YOUR OBJECTIVE =>
If a line in the listing contains "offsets", copy it out whole.
----------------------------------------
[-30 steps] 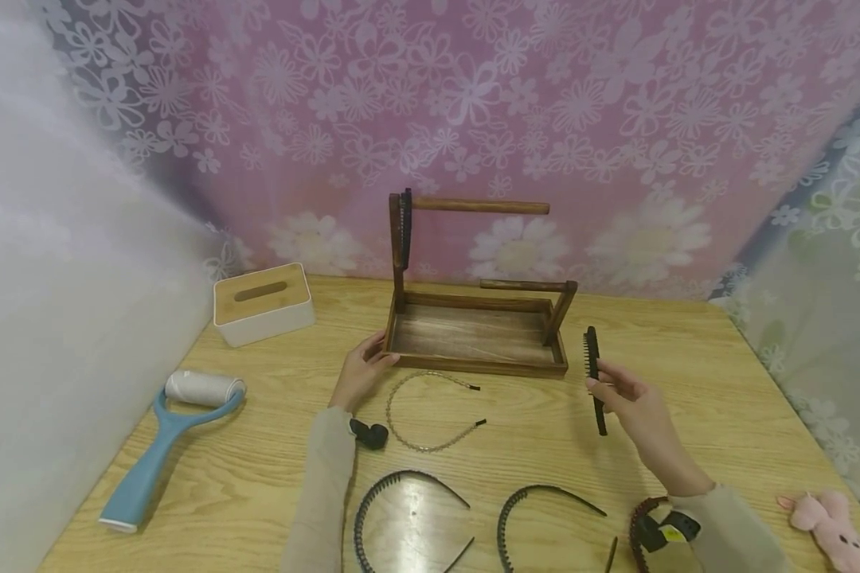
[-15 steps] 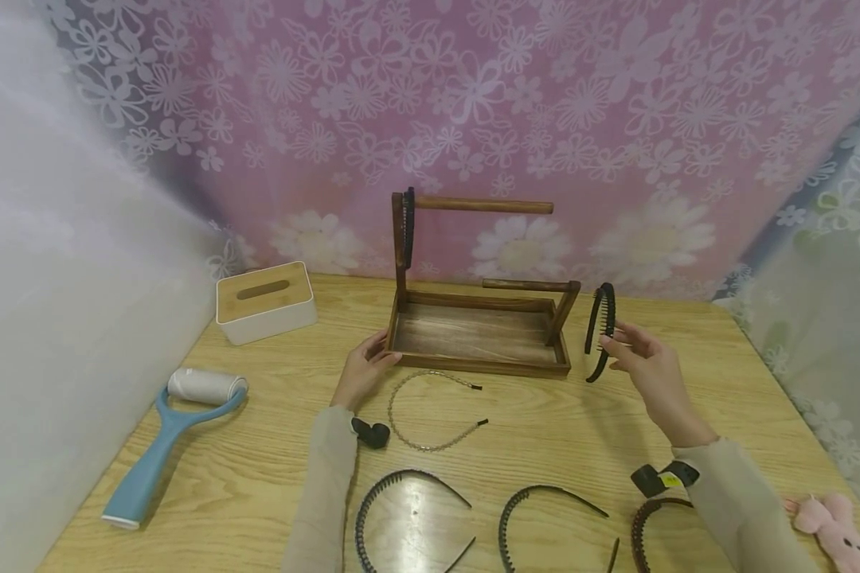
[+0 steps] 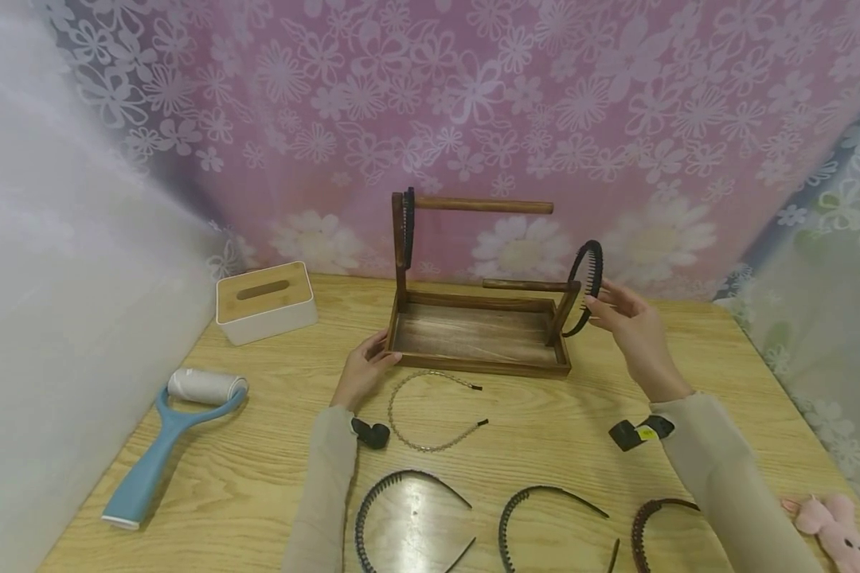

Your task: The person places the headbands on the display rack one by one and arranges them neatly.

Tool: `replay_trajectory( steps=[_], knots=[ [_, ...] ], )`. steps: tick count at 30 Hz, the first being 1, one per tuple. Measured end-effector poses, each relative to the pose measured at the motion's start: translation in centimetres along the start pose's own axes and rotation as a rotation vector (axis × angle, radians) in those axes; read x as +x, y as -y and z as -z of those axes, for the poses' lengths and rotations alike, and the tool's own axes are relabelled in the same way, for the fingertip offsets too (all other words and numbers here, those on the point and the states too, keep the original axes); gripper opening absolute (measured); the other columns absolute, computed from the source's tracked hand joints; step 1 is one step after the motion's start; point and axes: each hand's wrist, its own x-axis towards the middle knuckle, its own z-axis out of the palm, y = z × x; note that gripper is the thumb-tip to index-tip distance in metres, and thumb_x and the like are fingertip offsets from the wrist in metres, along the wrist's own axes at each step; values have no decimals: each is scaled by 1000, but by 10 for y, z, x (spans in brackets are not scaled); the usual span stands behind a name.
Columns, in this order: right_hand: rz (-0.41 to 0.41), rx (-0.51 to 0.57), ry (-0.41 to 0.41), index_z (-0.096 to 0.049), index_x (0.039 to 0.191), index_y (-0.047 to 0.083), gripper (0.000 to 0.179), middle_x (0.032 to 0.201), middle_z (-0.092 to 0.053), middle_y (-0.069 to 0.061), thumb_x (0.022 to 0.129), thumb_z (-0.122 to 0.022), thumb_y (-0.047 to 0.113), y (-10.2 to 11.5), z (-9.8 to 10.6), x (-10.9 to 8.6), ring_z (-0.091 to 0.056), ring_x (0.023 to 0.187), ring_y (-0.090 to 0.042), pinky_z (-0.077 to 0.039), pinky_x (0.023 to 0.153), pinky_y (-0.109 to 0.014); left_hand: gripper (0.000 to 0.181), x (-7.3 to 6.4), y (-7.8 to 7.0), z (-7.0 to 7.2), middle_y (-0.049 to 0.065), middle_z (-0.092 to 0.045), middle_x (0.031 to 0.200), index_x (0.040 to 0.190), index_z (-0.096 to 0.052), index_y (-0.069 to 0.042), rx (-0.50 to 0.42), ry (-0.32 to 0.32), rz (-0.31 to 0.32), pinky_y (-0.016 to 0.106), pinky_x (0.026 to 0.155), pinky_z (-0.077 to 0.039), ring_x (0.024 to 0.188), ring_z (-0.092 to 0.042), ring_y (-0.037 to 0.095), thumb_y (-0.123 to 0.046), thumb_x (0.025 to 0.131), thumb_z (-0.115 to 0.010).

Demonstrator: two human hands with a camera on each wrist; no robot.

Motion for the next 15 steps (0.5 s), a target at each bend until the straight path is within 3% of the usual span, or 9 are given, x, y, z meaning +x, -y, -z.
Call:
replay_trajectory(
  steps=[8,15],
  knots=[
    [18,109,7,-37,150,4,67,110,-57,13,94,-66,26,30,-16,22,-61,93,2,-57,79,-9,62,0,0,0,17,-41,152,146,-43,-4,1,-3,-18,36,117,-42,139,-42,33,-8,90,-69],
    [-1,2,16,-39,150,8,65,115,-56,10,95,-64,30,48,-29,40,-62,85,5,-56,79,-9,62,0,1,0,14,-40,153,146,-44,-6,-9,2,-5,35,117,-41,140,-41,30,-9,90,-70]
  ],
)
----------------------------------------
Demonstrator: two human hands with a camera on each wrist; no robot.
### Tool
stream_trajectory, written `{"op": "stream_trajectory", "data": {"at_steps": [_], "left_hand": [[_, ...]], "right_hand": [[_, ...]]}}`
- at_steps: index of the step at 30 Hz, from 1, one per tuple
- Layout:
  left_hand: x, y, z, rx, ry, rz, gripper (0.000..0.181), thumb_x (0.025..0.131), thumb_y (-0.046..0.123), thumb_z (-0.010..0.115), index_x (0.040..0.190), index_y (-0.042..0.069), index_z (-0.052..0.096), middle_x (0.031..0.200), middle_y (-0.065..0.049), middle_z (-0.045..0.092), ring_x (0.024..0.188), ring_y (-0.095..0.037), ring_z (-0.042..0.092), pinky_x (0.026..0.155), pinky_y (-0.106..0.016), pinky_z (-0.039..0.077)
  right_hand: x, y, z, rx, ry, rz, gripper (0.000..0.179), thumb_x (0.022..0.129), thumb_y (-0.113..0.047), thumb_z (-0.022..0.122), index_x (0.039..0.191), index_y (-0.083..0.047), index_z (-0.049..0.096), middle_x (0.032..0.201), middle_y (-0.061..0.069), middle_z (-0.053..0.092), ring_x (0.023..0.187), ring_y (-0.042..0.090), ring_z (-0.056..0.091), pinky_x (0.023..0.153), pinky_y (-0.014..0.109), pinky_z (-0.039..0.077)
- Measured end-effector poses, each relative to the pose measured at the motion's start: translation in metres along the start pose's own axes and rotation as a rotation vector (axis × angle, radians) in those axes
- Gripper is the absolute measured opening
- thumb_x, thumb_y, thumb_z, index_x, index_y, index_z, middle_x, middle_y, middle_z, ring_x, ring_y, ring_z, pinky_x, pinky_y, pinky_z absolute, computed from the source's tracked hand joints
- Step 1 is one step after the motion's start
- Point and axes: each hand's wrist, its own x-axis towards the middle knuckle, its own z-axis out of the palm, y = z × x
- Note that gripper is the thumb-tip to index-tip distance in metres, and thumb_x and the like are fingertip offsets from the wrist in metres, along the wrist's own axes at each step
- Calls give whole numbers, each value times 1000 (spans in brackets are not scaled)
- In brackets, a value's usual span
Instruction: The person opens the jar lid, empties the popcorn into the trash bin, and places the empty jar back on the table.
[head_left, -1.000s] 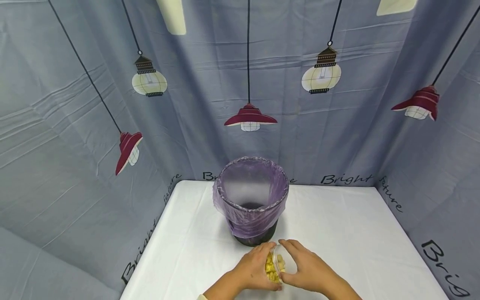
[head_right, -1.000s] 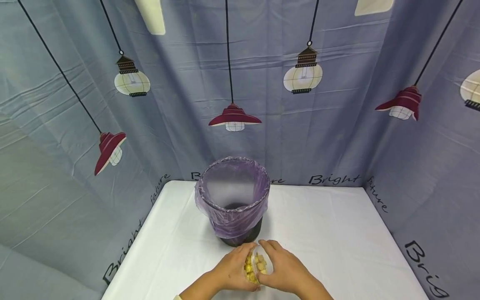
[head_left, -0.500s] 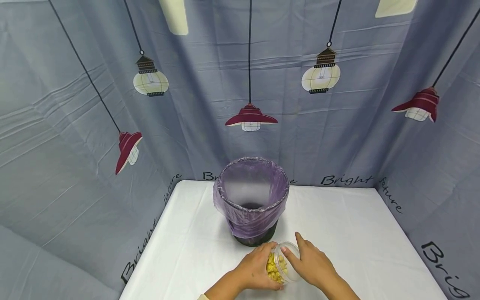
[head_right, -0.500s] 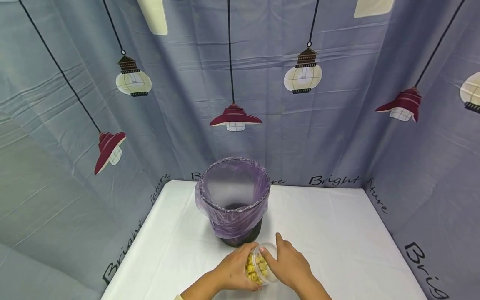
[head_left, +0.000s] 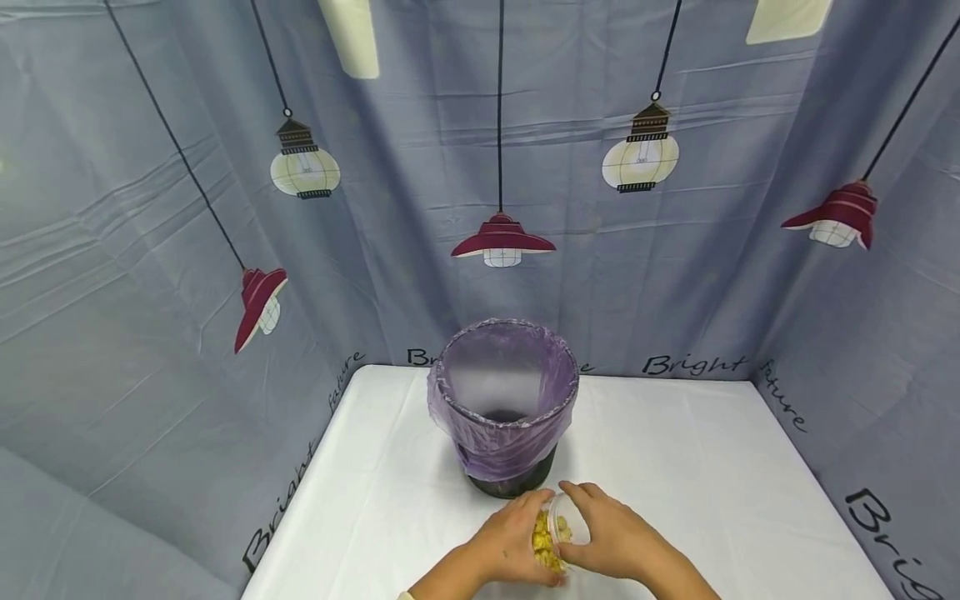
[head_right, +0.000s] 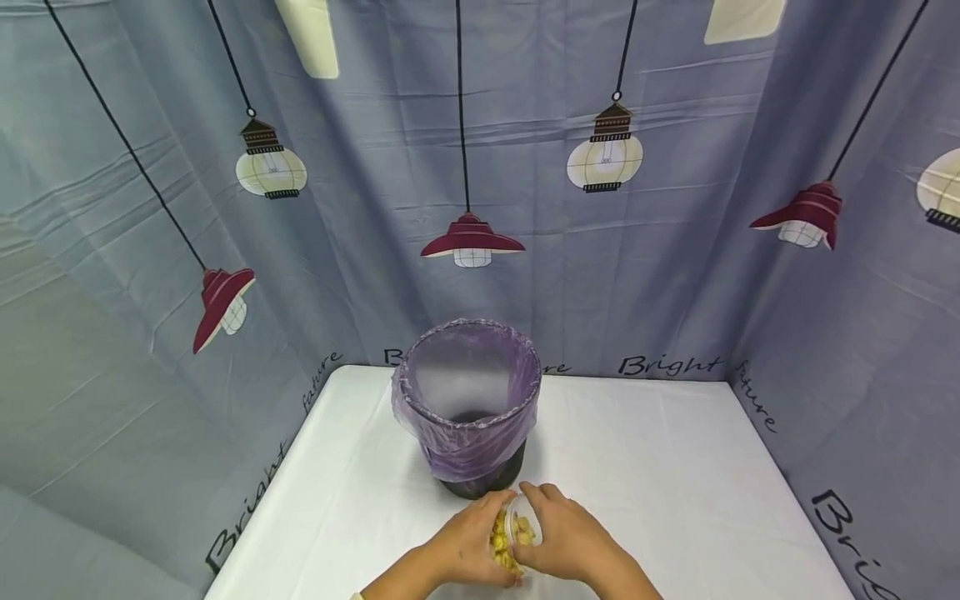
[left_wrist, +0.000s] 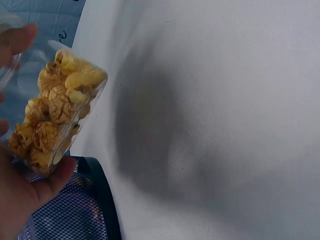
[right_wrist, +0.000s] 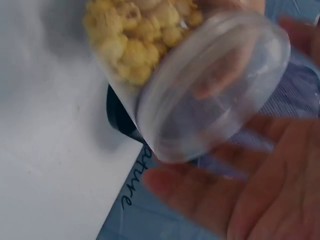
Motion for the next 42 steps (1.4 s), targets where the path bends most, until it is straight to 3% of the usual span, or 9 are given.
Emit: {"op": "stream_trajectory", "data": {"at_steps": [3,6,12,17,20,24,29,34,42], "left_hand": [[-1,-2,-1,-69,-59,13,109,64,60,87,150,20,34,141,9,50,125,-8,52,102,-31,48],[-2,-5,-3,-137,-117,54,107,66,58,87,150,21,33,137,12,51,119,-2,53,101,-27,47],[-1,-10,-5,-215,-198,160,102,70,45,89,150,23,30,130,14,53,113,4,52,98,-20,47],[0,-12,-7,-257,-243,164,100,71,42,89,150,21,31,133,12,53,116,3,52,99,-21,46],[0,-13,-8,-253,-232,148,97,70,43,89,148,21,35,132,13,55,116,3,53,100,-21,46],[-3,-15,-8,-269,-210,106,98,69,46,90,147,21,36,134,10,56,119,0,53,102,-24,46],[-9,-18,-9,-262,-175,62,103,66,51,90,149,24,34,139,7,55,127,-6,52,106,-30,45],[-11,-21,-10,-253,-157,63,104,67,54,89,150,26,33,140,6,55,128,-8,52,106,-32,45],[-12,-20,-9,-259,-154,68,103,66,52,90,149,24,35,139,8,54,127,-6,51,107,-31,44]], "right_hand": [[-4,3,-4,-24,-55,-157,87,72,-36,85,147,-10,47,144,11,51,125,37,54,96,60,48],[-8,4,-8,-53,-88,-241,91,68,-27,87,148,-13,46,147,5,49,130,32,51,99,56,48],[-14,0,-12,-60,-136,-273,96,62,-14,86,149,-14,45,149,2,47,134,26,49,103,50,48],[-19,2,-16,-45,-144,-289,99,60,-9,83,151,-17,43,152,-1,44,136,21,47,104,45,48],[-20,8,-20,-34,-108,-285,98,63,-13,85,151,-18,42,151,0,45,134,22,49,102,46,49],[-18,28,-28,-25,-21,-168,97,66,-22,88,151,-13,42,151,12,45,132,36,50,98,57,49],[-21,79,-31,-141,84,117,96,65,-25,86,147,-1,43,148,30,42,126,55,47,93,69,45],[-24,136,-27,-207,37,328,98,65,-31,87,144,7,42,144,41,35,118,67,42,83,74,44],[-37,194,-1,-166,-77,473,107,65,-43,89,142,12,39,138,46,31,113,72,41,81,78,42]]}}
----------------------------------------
FINAL ANSWER =>
Tool: `replay_trajectory( steps=[_], knots=[ [_, ...] ], )`. steps: tick count at 30 Hz, the first being 1, one per tuple. Measured end-effector poses, each relative to the pose measured at the motion's start: translation in centimetres along the start pose's own axes and rotation as a rotation vector (axis × angle, radians) in those axes; read x as +x, y as -y and z as -z of those axes, for the poses' lengths and rotations alike, and the tool's own axes are relabelled in the same way, for the fingertip offsets too (all other words and numbers here, those on the point and the states too, keep the original axes); gripper opening absolute (measured); the other columns absolute, computed from the source's tracked hand joints; step 1 is one step after the motion's start; point and axes: each hand's wrist, its own x-axis towards the middle knuckle, its own z-axis out of the palm, y = z × x; note that gripper is the thumb-tip to index-tip distance in metres, and thumb_x and the like are fingertip offsets from the wrist in metres, along the wrist's own axes at each step; values have no decimals: each is scaled by 1000, but by 10 for y, z, x (spans in brackets are not scaled); the usual span stands behind a name.
- Note that gripper is the thumb-tip to index-tip distance in metres, and thumb_x and the like are fingertip offsets from the wrist in metres, along the wrist's own axes at each step

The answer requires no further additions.